那汉子丝毫不在意掌柜的话语中的厌恶,他拿起桌子上的茶壶掀开盖子闻了闻,然后皱了皱眉头,看着掌柜的露出一口发黄的牙齿,阴恻恻的说道,“掌柜的好大的气性。”
“哼。”掌柜将头扭到一旁,仿佛看他一眼就会脏了眼睛。
那汉子呵呵一笑,然后将视线放在苏缺二人身上,“小子,你想过江?”
在年轻人身旁的女子闻言,本就苍白的脸上多出一抹忧色,她用手拽了拽年轻人的衣袖,轻声说道,“要不我们等到明天在赶路吧。”
苏缺拍了拍女子的手,转头看向汉子,“不错。”
“那就可惜了,这条江上今夜可是没人敢走船啊。”汉子眯着眼睛打量着这个年轻人,仿佛在打量着一只猎物。
“阁下不是人吗?”苏缺也眯着眼睛打量着对面的汉子。
“有意思。”汉子舔了舔牙齿,看着这个年轻人指着柜台后的掌柜的笑道,“他可告诉你了我可是个十足的恶人。”

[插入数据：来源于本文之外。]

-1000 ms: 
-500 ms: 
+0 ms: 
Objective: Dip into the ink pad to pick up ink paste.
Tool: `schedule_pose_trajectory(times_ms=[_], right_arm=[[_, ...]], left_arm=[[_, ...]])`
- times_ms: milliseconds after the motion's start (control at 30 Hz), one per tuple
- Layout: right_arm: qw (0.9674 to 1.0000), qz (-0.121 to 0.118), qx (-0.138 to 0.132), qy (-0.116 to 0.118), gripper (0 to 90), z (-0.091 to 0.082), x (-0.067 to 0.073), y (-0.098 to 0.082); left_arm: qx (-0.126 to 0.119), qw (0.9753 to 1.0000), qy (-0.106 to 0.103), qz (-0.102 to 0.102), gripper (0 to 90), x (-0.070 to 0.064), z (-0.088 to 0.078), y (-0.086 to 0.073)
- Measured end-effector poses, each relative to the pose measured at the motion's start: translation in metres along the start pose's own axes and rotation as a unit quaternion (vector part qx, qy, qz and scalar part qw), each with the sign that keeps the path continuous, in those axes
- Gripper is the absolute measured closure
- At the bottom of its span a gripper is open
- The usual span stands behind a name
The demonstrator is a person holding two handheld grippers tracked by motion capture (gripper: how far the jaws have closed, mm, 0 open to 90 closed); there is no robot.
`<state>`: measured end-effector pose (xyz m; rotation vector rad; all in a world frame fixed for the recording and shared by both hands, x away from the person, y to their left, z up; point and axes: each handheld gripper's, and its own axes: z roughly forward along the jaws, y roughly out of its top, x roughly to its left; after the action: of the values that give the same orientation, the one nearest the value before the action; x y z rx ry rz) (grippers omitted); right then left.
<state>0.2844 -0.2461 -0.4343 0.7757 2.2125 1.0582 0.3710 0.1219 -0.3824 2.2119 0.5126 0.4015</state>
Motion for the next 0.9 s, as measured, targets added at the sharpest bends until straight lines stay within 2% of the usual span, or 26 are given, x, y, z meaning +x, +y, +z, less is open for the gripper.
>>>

“说了。”苏缺撇了一眼掌柜的,又转头看向汉子,脸上笑意不减。
“我可是认钱不认人的主。”汉子说道。
“不巧,我最不缺的就是钱。”苏缺说道。
“好,对我脾气。”汉子一拍大腿,站起身来,朗声笑道,“今天晚上我送你过江。”
“不可啊。”掌柜的见苏缺跟着汉子准备出门,他赶紧又从柜台里走出来,放在苏缺和汉子中间,满脸焦急的看着苏缺,“那可是个大恶人啊,若是一个不高兴他就会把你们两个沉江喂鱼的。”
“阿苏我们要不明天再走。”女子怯怯地撇了汉子一眼,用微不可察的声音说道。
苏缺笑而不语,轻轻地拉起女子的手,路过掌柜的,继续跟着汉子往门外走去。
“站住。”掌柜的厉声喝道,面无表情地脸上没了先前半点憨厚的样子,“你们今天谁都不能走。”
苏缺站定了身子,微微偏过头看向掌柜的,那张脸上带着一丝戏谑,笑道:“怎么,掌柜的这么快就演不下去了?”
“你是什么时候识破我们的。”掌柜的深吸一口气,看着苏缺的眼神满是压抑不住的戾气。
“那个店小二的一手老茧可不像是干活磨出来的呦。”苏缺嘲讽道。
“那你之所以在这儿跟我拖时间就是为了等他?”掌柜的看了看那个汉子,冷漠地说道。
“不错。”苏缺坦然道。
“幽篁里的人果然不可小觑。”掌柜的说道。
苏缺看着从后厨走出来的店小二,视线落在了他腰间的墨鞘长刀上,然后出声问道:“看来你们是廷尉府的了?”
“废话,十几年的暗子了。”汉子不知何时站到与苏缺身旁,没好气的骂道。
“那还真是可惜了。”苏缺有些惋惜地说道,“顾如蕃不得气出毛病来啊。”
“气死才好。”汉子冷笑一声,露出蓑衣下的两柄短刀。
“你们好像不太清楚你们的处境。”掌柜的见两人自顾自的的聊着天,幽幽说道。
“什么处境?”苏缺看向汉子,然后转头又看向掌柜的无辜的说道,“难道,你以为你们两个是我的对手?”
“两个?”掌柜的拍了拍手,随着窗外一阵悉悉索索的声响,十数道黑影在窗前略过,然后破窗而入,将苏缺三人围了起来。
“这就是你们的处境。”掌柜的接过店小二递给他的长刀,狞笑着看着苏缺。
“你来还是我来?”苏缺撇了一眼秦无伤,牵着女子悄悄地往后退了一步。
“呸,直娘贼,你这厮好不要脸。”秦无伤看着不自觉地往后退了一步的苏缺,一瞪眼,怒声骂道。
“嘿嘿。”苏缺咧嘴一笑,“我乐意。”
说完,一脚踹开店门,苏缺拉着女子冲出小店,飞雪汹涌而入,小店内的灯火瞬间熄灭,江上的寒风挟裹着数九寒天的冰碴子掩盖住了小店里的喊杀声。